Would you give the number of lines below in which the string "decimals" appears? Nothing else is needed.

Top of Material shown

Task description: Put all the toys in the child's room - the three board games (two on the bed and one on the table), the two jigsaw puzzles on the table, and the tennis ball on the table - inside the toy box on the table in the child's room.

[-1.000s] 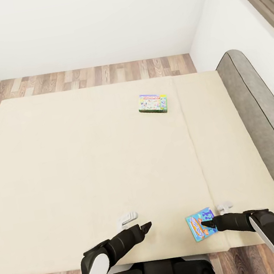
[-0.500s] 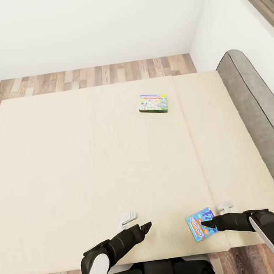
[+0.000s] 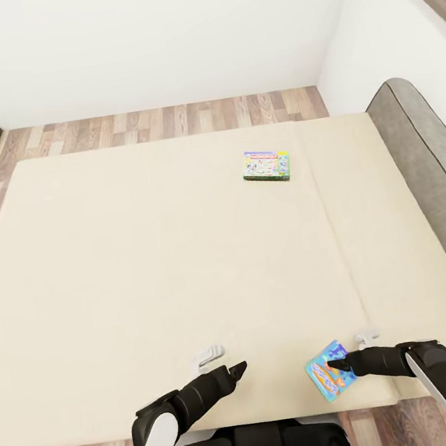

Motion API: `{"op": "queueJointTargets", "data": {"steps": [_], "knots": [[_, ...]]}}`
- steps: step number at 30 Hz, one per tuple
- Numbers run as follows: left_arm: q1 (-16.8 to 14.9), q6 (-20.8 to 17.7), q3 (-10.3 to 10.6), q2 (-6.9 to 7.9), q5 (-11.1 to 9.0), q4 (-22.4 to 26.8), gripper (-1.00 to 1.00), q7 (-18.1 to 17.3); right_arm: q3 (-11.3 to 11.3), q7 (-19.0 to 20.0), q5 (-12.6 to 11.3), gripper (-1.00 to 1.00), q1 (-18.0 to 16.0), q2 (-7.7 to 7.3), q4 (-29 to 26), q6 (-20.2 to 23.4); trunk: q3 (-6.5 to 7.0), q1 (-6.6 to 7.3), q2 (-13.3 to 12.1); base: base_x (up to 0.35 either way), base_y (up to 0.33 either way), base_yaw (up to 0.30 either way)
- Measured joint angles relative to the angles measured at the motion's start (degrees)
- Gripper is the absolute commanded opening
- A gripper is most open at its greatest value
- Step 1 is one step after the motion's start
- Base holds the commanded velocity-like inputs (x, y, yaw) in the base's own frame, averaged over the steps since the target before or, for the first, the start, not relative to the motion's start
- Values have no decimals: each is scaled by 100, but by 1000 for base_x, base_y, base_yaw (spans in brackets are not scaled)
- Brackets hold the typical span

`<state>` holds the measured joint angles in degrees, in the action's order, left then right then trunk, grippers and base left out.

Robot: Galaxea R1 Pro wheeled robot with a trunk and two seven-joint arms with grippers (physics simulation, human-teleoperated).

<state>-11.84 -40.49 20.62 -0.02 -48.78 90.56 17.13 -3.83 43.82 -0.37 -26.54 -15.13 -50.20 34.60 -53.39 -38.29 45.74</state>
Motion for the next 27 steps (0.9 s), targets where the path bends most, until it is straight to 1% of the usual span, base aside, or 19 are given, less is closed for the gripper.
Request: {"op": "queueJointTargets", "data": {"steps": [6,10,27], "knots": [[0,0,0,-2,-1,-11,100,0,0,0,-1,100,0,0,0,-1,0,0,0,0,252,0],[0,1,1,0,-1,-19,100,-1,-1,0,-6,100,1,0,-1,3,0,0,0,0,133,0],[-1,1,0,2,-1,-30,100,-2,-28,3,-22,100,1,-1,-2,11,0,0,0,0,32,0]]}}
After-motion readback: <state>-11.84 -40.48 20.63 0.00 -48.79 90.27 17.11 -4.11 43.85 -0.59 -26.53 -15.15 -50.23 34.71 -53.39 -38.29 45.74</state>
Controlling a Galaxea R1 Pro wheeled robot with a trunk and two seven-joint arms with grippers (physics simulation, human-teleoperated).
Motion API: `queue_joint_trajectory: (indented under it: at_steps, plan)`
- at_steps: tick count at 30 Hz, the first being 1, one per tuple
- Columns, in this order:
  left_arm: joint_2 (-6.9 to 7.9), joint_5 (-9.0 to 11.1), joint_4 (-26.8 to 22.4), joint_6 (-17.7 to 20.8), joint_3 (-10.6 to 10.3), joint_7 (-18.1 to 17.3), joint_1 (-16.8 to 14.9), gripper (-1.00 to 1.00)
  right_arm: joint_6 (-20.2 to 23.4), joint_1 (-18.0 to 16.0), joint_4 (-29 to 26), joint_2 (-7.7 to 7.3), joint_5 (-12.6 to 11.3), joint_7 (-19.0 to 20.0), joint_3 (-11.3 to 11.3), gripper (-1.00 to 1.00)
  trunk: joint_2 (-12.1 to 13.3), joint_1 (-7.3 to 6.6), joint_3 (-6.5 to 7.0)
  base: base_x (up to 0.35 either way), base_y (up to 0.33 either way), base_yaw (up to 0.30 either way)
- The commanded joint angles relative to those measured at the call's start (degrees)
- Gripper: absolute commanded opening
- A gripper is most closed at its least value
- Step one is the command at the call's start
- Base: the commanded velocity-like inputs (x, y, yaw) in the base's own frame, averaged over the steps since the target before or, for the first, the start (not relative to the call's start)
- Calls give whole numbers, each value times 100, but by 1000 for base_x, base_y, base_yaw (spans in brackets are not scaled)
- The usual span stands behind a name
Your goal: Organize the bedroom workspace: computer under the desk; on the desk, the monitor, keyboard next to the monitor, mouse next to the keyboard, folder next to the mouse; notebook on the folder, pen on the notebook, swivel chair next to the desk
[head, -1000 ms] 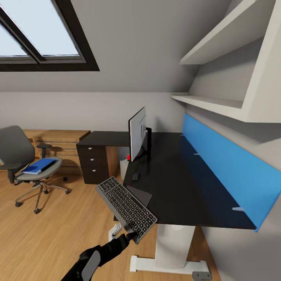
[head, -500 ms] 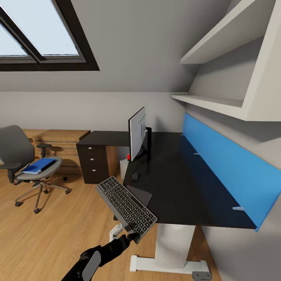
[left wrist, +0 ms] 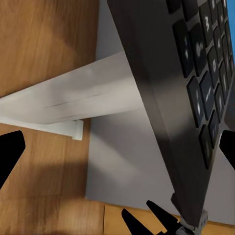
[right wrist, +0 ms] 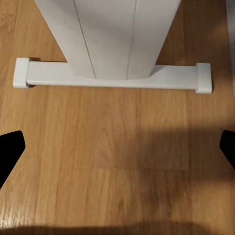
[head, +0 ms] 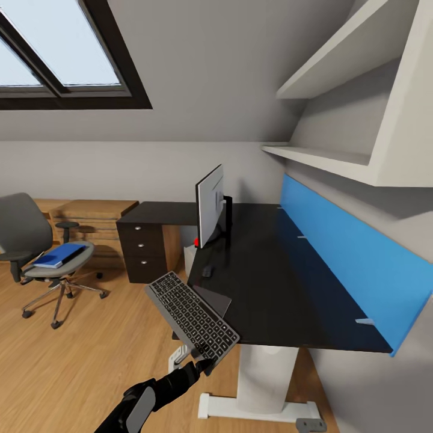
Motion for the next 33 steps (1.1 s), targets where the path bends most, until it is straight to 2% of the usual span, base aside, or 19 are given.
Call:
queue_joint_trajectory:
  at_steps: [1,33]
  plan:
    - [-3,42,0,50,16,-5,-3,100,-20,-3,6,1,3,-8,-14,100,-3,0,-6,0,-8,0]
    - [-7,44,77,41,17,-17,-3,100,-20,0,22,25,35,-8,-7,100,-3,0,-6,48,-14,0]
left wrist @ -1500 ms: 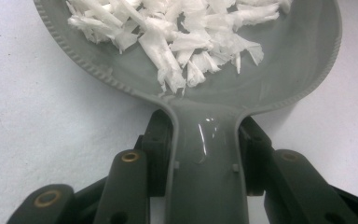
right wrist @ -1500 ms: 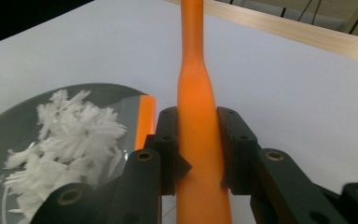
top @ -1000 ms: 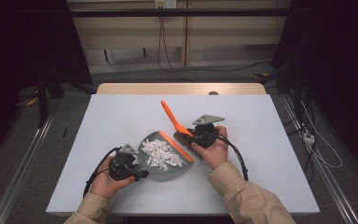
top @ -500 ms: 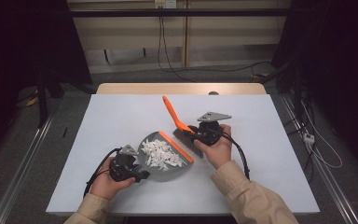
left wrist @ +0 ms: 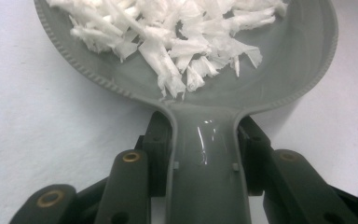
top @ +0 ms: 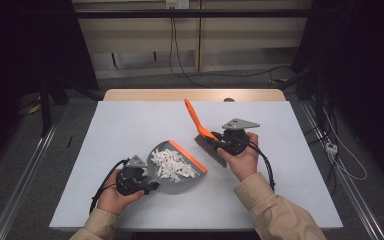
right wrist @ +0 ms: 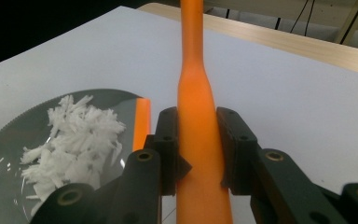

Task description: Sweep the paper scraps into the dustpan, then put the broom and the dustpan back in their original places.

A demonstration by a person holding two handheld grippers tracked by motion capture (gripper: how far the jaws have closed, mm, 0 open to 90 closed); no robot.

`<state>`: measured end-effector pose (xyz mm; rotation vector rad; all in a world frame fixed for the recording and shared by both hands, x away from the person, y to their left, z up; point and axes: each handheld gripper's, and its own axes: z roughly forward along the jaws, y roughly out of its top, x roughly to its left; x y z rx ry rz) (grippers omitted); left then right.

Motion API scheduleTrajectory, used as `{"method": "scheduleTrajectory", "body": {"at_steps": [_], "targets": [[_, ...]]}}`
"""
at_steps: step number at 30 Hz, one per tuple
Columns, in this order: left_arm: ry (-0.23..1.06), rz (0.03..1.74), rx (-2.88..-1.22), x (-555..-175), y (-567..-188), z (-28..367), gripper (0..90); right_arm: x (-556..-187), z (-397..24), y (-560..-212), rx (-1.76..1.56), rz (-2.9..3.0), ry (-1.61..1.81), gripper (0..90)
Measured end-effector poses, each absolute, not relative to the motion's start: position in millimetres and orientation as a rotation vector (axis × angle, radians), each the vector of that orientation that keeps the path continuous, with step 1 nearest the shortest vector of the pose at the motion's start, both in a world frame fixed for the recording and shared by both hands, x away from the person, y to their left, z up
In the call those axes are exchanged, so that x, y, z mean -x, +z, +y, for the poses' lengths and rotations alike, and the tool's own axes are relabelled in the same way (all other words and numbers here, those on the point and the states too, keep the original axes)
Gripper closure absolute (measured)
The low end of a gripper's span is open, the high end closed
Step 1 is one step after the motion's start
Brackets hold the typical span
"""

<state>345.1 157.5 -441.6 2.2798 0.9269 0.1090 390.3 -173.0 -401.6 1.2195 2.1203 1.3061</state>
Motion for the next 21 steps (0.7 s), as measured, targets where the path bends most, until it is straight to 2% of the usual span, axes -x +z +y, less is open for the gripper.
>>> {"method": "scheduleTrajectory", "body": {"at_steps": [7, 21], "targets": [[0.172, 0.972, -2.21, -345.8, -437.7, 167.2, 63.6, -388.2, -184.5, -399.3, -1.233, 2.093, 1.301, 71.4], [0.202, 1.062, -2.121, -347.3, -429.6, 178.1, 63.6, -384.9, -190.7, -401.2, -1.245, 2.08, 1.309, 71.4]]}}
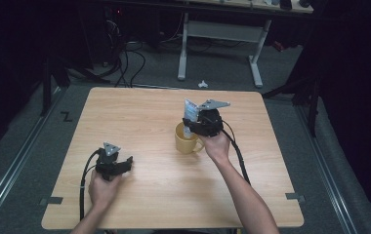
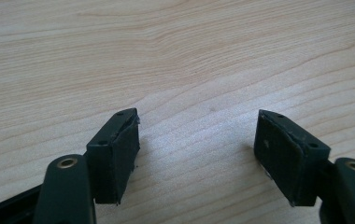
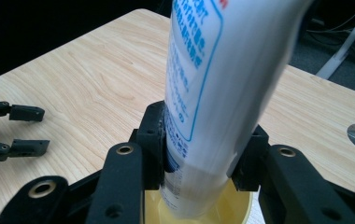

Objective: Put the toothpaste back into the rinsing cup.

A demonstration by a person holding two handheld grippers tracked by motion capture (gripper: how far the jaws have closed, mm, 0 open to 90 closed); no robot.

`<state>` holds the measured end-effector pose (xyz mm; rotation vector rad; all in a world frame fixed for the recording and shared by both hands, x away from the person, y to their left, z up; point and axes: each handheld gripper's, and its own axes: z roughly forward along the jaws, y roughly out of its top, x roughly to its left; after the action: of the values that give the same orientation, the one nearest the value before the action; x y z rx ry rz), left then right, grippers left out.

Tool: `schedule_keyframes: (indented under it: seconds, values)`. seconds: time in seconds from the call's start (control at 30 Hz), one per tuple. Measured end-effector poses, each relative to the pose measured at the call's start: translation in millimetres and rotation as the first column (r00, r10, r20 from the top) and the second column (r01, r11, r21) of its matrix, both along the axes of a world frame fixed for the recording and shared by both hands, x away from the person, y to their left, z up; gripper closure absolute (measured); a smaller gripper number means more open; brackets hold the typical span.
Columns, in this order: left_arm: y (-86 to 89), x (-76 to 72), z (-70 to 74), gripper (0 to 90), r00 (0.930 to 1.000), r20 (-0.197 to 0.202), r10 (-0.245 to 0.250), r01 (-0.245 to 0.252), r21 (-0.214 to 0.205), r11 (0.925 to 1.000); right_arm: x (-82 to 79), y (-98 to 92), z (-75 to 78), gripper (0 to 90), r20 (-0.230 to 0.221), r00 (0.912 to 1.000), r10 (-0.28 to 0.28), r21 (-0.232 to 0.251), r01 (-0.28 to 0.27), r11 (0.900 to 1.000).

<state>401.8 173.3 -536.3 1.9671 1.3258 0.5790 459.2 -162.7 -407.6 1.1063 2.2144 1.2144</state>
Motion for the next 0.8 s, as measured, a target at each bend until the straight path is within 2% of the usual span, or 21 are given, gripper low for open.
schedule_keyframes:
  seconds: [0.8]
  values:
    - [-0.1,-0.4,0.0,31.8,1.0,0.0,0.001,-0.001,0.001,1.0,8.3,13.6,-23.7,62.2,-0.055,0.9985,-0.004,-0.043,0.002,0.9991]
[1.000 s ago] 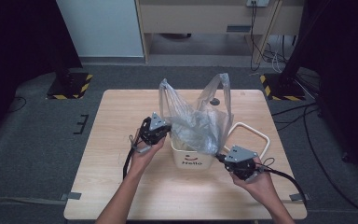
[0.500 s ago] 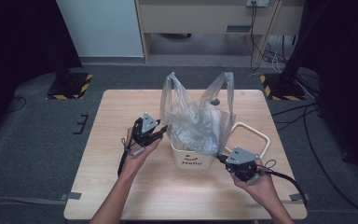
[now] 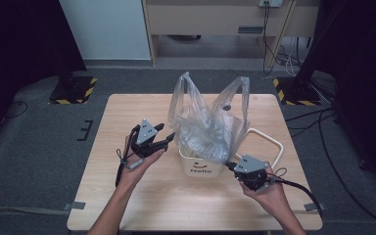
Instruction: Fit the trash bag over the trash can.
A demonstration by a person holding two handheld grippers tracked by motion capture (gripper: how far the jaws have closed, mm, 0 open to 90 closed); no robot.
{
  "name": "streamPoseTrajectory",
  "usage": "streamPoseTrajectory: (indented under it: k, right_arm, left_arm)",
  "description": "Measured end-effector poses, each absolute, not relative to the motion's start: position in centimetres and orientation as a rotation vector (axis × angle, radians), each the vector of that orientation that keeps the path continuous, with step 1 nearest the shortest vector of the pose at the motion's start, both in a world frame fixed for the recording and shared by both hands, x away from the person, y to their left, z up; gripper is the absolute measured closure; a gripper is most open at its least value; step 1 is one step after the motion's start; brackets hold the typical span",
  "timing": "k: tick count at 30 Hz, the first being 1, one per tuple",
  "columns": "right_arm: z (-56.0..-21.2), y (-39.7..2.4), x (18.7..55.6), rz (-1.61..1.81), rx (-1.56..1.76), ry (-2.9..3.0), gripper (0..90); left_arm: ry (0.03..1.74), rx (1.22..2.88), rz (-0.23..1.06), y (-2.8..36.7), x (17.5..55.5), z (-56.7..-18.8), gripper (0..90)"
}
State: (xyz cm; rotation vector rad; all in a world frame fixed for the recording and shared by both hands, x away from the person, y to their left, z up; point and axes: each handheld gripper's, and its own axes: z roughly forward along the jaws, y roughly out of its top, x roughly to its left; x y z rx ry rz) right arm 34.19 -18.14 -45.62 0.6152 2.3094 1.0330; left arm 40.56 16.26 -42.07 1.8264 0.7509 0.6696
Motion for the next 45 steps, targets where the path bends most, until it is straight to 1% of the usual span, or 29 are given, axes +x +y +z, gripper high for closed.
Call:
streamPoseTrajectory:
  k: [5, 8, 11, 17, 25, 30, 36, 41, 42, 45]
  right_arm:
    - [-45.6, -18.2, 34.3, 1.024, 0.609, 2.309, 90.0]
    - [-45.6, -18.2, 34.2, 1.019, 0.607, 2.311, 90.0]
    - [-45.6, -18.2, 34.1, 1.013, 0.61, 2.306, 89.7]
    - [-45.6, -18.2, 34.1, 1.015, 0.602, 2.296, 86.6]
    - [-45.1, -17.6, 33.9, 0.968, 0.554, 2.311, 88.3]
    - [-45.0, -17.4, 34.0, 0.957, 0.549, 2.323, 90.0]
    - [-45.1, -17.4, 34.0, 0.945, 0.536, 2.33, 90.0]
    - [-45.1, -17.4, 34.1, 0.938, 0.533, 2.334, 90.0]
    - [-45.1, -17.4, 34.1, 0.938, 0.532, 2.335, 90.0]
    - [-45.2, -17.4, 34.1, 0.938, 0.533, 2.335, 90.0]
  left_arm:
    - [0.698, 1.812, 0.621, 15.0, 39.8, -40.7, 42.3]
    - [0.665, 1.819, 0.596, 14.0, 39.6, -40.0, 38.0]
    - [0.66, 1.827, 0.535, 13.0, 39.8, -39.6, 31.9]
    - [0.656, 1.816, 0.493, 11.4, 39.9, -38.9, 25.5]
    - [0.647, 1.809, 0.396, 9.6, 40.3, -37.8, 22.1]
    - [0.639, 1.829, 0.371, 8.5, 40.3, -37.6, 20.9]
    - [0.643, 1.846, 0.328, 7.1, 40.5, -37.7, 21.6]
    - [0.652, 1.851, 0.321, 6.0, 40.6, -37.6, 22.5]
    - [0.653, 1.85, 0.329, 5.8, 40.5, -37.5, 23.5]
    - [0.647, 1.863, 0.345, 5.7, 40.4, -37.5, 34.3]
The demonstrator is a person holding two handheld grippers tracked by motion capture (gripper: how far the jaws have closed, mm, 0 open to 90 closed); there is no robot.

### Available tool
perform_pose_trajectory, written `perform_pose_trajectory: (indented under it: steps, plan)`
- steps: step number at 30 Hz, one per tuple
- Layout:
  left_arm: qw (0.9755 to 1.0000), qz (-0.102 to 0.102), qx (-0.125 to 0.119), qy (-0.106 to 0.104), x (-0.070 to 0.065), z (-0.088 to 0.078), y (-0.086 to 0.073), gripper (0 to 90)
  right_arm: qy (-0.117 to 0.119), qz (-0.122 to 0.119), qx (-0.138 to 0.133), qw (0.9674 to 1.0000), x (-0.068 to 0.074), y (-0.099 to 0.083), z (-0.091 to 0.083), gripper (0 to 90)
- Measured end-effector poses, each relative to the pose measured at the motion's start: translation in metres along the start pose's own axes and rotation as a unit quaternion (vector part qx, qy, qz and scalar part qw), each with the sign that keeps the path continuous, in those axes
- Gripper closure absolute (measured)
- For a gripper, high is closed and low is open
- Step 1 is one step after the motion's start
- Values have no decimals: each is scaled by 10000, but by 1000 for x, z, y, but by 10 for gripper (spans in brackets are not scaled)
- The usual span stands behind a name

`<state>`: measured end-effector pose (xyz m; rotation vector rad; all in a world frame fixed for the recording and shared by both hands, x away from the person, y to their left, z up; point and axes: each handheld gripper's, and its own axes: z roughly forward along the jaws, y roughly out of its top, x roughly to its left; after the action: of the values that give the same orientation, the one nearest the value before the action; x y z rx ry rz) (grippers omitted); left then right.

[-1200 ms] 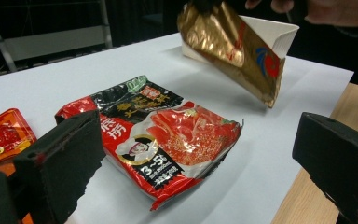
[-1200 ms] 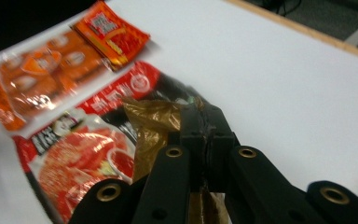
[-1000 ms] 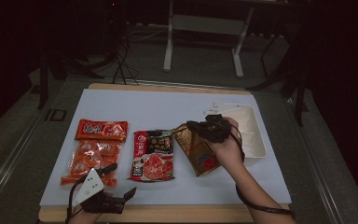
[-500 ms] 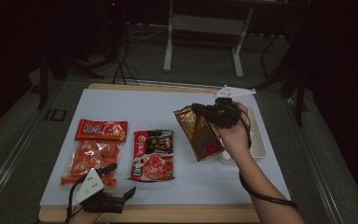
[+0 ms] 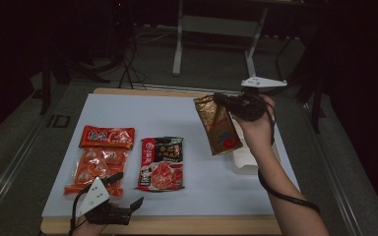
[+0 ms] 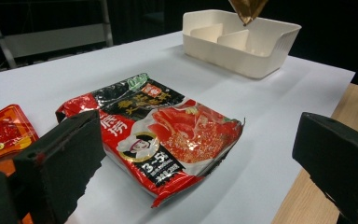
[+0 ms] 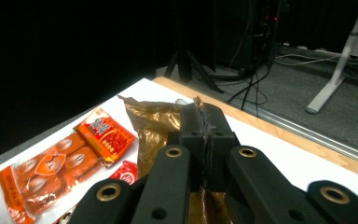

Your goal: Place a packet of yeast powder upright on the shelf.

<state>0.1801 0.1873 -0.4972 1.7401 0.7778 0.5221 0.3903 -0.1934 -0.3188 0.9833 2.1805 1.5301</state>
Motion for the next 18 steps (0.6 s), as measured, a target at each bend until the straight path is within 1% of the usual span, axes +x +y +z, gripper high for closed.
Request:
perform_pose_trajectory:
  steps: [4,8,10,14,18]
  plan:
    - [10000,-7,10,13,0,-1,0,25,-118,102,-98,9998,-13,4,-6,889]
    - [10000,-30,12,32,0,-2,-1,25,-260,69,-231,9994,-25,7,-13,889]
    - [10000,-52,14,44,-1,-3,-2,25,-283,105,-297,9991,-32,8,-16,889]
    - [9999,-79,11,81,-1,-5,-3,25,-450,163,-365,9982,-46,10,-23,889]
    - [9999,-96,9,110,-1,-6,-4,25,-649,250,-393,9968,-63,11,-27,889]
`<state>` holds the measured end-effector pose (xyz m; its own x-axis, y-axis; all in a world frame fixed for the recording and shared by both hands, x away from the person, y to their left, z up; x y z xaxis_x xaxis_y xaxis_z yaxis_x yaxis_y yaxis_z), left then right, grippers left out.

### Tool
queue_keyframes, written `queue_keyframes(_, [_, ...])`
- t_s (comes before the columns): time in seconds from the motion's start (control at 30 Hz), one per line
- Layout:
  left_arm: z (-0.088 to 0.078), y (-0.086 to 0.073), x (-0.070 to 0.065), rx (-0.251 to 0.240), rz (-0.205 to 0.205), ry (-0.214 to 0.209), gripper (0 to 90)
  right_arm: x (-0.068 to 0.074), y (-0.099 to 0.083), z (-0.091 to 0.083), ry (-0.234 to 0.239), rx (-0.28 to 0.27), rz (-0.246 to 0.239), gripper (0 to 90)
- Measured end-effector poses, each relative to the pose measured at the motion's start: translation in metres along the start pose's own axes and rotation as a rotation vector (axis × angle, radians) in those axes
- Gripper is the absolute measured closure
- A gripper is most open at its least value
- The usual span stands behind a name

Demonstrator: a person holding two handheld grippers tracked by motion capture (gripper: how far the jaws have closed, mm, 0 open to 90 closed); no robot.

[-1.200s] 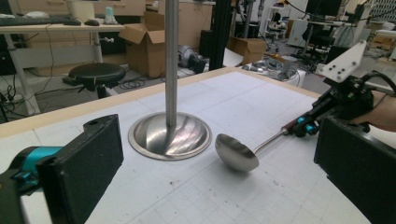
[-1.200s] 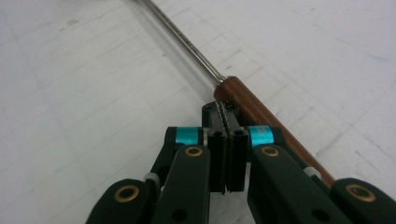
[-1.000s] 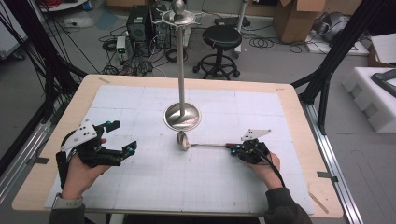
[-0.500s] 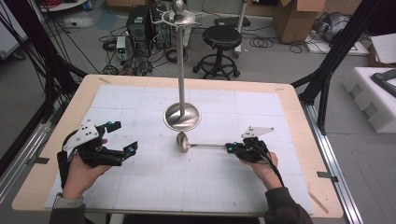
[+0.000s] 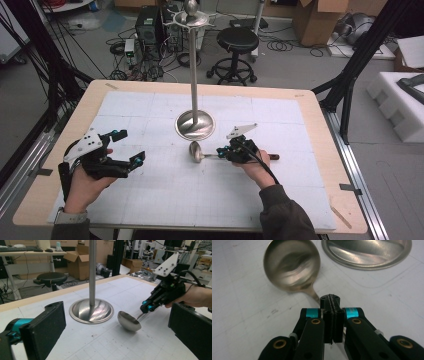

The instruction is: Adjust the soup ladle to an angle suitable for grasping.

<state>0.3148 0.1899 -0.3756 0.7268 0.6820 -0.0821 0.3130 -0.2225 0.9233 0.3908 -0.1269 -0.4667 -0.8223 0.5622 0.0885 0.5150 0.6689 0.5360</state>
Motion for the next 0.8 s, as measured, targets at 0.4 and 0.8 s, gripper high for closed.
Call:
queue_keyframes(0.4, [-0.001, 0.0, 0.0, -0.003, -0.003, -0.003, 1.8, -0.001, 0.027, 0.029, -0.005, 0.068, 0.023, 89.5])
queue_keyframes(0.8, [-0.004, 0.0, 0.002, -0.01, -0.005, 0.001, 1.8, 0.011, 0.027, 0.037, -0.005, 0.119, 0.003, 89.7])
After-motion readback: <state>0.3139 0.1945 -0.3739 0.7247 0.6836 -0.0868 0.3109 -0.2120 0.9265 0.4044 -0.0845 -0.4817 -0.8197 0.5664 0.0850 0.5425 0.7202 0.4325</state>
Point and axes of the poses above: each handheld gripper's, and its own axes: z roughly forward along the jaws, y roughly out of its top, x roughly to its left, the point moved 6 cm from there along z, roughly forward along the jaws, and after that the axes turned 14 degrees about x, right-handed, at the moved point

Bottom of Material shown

**Task result:** 2